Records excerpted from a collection
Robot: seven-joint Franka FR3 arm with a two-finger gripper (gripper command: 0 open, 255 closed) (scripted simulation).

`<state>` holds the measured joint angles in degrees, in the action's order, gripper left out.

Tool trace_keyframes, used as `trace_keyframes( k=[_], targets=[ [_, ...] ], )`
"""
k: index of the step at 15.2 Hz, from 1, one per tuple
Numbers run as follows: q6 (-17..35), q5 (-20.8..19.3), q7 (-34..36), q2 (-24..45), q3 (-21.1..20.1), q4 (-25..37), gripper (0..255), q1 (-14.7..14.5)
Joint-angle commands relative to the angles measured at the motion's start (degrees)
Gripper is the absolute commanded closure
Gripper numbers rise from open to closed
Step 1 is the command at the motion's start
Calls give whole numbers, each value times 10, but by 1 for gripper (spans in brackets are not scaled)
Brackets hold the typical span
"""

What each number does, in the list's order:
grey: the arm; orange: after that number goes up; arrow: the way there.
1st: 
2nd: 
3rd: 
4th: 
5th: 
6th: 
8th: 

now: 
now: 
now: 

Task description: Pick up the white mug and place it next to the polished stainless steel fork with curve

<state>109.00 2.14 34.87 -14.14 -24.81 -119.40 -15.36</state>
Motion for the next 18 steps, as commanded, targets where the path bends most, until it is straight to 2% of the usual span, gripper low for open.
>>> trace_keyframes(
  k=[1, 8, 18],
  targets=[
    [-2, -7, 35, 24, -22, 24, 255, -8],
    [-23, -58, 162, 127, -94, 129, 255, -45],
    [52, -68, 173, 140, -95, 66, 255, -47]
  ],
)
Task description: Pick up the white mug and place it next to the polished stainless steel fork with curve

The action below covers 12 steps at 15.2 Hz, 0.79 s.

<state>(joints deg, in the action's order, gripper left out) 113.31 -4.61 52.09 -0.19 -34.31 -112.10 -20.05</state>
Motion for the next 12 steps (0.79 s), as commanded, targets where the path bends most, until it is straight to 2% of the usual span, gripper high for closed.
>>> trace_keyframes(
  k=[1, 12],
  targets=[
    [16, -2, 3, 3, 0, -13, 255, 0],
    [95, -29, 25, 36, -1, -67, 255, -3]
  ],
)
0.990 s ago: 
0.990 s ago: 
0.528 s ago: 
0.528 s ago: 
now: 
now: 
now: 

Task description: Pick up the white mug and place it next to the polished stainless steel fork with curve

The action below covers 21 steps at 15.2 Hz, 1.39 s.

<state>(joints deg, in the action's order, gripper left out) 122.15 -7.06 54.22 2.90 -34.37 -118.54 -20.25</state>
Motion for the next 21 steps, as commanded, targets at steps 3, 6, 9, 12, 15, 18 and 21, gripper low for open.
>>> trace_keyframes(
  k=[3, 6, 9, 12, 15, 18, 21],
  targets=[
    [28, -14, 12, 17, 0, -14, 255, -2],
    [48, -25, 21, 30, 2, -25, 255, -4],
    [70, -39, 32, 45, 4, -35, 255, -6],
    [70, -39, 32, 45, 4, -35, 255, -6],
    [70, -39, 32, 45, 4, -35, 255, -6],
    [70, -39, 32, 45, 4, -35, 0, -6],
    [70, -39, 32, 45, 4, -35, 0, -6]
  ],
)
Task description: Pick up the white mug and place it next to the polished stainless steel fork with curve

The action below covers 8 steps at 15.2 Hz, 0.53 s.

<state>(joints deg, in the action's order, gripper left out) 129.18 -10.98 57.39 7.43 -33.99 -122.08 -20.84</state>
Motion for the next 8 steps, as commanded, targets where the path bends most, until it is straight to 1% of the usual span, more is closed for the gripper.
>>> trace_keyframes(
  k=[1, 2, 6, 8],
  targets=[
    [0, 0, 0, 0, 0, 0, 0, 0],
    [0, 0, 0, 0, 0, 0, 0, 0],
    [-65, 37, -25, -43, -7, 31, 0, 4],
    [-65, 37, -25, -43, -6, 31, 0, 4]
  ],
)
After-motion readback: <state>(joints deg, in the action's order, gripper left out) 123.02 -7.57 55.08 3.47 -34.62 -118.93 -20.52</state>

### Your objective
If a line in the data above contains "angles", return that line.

### Output of the exercise
`<state>` holds the measured joint angles in degrees, in the action's order, gripper left out.
Joint-angle commands relative to the angles measured at the motion's start (degrees)

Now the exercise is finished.